The eighth and final WEC round was a thriller, and this also applied to the Drivers’ Championship battle. Bernhard, Hartley and Webber had started with a 13-point lead ahead of the best placed Audi trio. Given the great season Porsche had had so far with the Le Mans victory and the early win of the Manufacturers’ title, it looked possible to win the Drivers’ title in Bahrain. But half an hour into the race the number 17 car had to come into the pits for a long repair stop. After that, the trio had to go flat out to catch up from the very back of the pack, and eventually they finished fifth. It was the sister car that took the lead and the crucial points away from the charging Audi’s.
Audi dominated the action in the early stage. Initially, Lucas di Grassi in the number ‘8’ Audi R18 e-tron quattro led the race, trailed in second place by the sister car. In these positions, Audi was heading for the title, as Porsche had lost ground. However, when Loïc Duval in the number ‘8’ Audi lost eight laps due to a brake disc defect, the tide turned in Porsche’s favor.
Fässler/Lotterer/Tréluyer battled up to the end of the race and saw the checkered flag in second place, while Timo Bernhard/Brendon Hartley/Mark Webber only needed fifth place for Porsche to win the title. Lucas di Grassi/Loïc Duval/Oliver Jarvis achieved sixth place.
Audi was strong in the FIA World Endurance Championship (WEC) finale, but not strong enough as Marcel Fässler/André Lotterer/Benoît Tréluyer became world championship runners-up for the third time in succession. In the end, the Audi driver trio came up short by only five points of clinching its second World Championship title after 2012. Toyota finally recorded a podium after a disastrous season that has seen the program’s TS040s two steps behind the Audis and Porsches. It marked the first top-three result for the team since the year’s season-opening race at Silverstone, and for a retiring Alex Wurz, represents a moment of triumph in what has otherwise been a disappointing final season of racing.

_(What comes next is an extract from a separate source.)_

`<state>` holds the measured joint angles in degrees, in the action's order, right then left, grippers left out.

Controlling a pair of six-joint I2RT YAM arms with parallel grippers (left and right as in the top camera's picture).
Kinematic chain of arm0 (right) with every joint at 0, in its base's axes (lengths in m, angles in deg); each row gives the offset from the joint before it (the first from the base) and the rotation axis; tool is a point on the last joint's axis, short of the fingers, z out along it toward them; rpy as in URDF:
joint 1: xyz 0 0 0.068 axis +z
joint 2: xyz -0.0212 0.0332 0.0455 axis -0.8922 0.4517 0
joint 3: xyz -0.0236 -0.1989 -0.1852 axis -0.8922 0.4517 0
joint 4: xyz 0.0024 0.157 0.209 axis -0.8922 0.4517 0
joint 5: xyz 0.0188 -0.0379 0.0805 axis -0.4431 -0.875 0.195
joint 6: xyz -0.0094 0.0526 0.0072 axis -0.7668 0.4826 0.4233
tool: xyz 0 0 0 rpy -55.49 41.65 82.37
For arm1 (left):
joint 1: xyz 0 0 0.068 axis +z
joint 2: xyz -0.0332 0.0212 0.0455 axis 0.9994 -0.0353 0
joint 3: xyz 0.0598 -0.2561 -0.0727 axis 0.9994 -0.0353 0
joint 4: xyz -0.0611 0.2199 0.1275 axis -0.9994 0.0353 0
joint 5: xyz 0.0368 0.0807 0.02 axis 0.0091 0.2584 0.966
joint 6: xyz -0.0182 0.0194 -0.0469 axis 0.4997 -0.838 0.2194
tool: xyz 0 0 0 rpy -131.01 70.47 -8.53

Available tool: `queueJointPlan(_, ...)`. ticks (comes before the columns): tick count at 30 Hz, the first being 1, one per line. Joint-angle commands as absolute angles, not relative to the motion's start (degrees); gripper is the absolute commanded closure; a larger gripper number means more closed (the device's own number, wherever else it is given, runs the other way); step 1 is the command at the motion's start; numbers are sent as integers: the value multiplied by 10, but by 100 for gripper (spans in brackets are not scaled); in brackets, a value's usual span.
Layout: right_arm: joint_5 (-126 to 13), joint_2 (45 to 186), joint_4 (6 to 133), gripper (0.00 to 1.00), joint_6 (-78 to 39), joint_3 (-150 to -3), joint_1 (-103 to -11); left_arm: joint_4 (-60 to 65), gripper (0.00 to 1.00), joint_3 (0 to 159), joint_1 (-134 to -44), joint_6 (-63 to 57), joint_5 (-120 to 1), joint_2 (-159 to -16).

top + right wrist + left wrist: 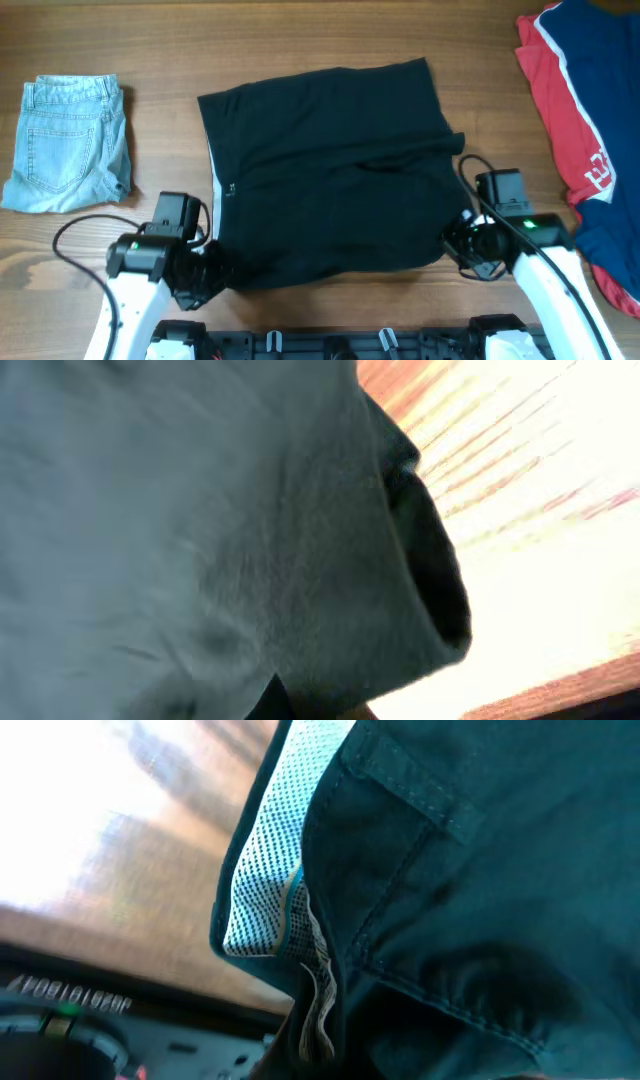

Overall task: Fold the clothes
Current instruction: 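Lift the bottom edge with both grippers and fold it up toward the waistband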

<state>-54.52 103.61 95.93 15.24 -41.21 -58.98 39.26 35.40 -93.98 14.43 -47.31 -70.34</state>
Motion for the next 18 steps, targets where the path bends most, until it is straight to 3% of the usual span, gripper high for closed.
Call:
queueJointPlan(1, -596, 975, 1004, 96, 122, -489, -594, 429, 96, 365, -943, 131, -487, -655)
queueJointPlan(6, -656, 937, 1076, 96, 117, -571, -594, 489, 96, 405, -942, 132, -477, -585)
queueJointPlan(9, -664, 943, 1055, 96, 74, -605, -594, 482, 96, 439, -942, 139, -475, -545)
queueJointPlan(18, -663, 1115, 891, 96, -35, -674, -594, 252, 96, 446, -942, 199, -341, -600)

“Sincere congratulations to Porsche on their victory and to their driver trio on winning the title,” said Dieter Gass, Deputy Head of Audi Motorsport. “We delivered a thrilling season to the fans in endurance racing, in which Audi was leading the championship until the fifth race and battling for the title up to the last lap in the finale. The team’s performance this season was impressive but, unfortunately, in the end it wasn’t quite enough for the title.”
2015 could not have gone better for Porsche’s factory racing programs, since the Le Mans win, their dominance in three of the most competitive sports car classes in the world has been simply unquestioned.
Timo Bernhard: “I had a super start and was able create a gap between myself and the rest of the field. But about half way through the first stint the engine wouldn’t go on throttle anymore. The mechanics did a great job in repairing this so quickly, many thanks for that! I was able to catch up and it went quite well. After the repair it was all about staying cool and keeping fighting. We knew we had the speed. It was an intense race to wrap up an intense season.”
Brendon Hartley: “I drove two clean stints driving flat out and trying to catch the two Toyotas, and at that moment we knew every second could be crucial. The boys in the pits did a fantastic job to get us out again and, of course, it was absolutely crucial that our sister number 18 car stayed in the lead. A true team effort! Incredible!”
Mark Webber: “Today clearly shows the qualities of the team. We have had some very smooth days this year, but we executed the victories with clinical precision. Today was about fighting as hard as possible. You saw the spirit of the mechanics; you saw the spirit of the drivers. I cannot thank the mechanics enough. The pit stops we had in the garage were extremely stressful. It’s amazing that we were able to win the World Championship under pressure like this. I am so proud to be World Champion with Timo and Brendon and with Porsche. It was 1986 when Derek Bell managed this the last time. It was a massive day for the team!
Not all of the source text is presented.